#### DATA

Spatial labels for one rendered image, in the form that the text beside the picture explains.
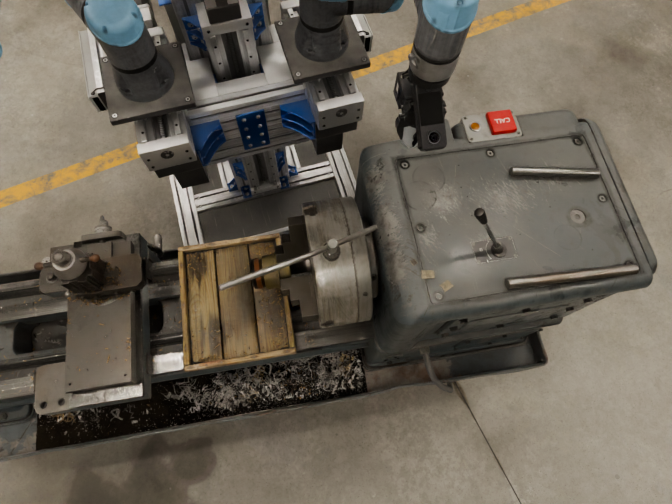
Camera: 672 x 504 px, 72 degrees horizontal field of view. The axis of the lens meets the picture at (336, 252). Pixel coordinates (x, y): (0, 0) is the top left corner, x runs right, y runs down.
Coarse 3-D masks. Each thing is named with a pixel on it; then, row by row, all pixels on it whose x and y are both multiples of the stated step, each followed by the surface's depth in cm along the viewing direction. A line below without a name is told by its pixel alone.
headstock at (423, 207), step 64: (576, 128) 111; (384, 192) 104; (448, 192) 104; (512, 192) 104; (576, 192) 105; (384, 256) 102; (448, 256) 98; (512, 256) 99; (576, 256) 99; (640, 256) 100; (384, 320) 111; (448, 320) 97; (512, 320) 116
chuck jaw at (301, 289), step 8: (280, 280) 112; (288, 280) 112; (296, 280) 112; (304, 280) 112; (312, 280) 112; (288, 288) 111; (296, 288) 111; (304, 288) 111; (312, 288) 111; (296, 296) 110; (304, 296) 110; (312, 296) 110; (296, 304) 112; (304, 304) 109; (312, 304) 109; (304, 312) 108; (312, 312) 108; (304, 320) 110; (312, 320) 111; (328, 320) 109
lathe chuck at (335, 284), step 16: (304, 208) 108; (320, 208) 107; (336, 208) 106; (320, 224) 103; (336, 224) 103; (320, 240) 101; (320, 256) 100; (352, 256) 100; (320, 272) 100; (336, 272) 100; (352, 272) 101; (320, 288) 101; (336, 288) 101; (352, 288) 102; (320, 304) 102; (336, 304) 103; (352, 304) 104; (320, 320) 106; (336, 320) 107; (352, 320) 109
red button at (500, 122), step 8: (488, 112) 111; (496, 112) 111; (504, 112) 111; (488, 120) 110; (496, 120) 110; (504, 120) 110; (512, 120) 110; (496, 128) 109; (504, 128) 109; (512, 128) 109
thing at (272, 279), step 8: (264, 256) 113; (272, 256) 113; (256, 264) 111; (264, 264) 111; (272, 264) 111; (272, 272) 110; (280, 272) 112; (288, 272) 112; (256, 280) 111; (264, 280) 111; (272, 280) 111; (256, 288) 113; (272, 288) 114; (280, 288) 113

########
#### DATA

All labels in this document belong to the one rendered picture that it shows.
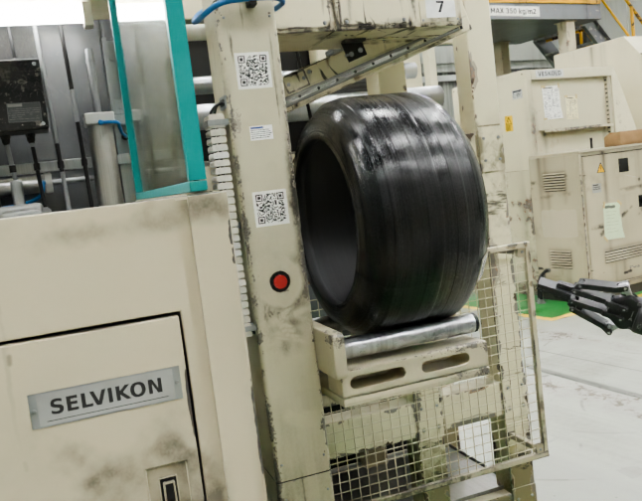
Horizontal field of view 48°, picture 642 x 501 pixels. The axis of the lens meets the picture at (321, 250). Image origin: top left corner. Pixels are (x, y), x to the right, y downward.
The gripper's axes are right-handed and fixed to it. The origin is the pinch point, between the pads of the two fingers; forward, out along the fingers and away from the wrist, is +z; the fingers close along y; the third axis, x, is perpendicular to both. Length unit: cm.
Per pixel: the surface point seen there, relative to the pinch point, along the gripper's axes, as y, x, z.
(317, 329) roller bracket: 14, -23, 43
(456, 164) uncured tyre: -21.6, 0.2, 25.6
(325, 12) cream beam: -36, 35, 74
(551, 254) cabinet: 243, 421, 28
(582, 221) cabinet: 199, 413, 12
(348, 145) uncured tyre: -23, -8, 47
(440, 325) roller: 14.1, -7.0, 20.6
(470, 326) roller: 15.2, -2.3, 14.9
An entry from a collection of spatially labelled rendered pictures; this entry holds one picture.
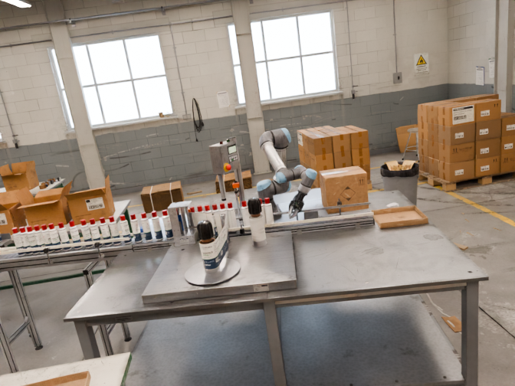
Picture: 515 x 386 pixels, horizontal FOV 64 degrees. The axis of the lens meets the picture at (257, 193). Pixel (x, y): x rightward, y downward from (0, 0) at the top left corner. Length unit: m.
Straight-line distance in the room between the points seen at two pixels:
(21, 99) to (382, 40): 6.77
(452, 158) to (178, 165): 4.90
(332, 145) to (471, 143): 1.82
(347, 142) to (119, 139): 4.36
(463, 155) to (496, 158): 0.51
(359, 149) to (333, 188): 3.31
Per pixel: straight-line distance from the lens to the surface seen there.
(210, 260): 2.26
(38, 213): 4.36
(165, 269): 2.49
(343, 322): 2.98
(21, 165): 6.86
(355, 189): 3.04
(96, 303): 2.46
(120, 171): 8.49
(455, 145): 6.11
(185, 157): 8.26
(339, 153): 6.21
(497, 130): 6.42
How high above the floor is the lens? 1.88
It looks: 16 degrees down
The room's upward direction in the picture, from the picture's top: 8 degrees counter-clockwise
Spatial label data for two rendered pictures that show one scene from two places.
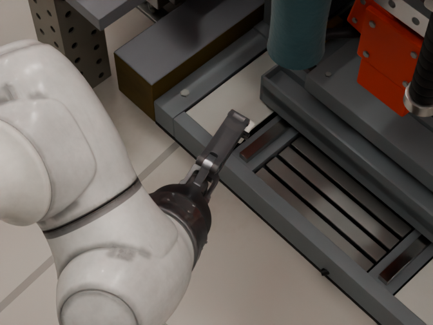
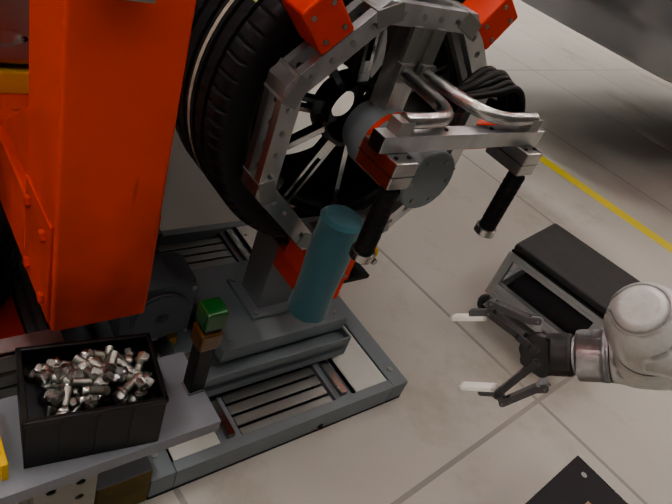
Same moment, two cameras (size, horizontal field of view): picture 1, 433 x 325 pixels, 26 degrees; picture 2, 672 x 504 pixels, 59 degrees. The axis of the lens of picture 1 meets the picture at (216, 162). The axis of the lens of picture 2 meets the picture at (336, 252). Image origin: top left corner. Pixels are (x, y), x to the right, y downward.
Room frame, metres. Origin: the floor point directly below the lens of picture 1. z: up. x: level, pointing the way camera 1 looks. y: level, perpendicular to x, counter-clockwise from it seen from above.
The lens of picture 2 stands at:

########

Please return only the lines above, starting at the line that has "Coarse 3-D masks." and ending at the line that has "chuck jaw at", keeping both and leaving each one unchanged.

OUTPUT FOR THIS EXERCISE >>
Coarse 3-D masks. Each thing is named with a pixel on it; then, row by row, all pixels on it whose x and y are both multiples of the stated step, each followed by the surface's depth in cm along the viewing direction. A line below without a name is told by its pixel alone.
headstock at (423, 207), step 64: (576, 128) 111; (384, 192) 104; (448, 192) 104; (512, 192) 104; (576, 192) 105; (384, 256) 102; (448, 256) 98; (512, 256) 99; (576, 256) 99; (640, 256) 100; (384, 320) 111; (448, 320) 97; (512, 320) 116
chuck jaw at (301, 289), step 8: (280, 280) 112; (288, 280) 112; (296, 280) 112; (304, 280) 112; (312, 280) 112; (288, 288) 111; (296, 288) 111; (304, 288) 111; (312, 288) 111; (296, 296) 110; (304, 296) 110; (312, 296) 110; (296, 304) 112; (304, 304) 109; (312, 304) 109; (304, 312) 108; (312, 312) 108; (304, 320) 110; (312, 320) 111; (328, 320) 109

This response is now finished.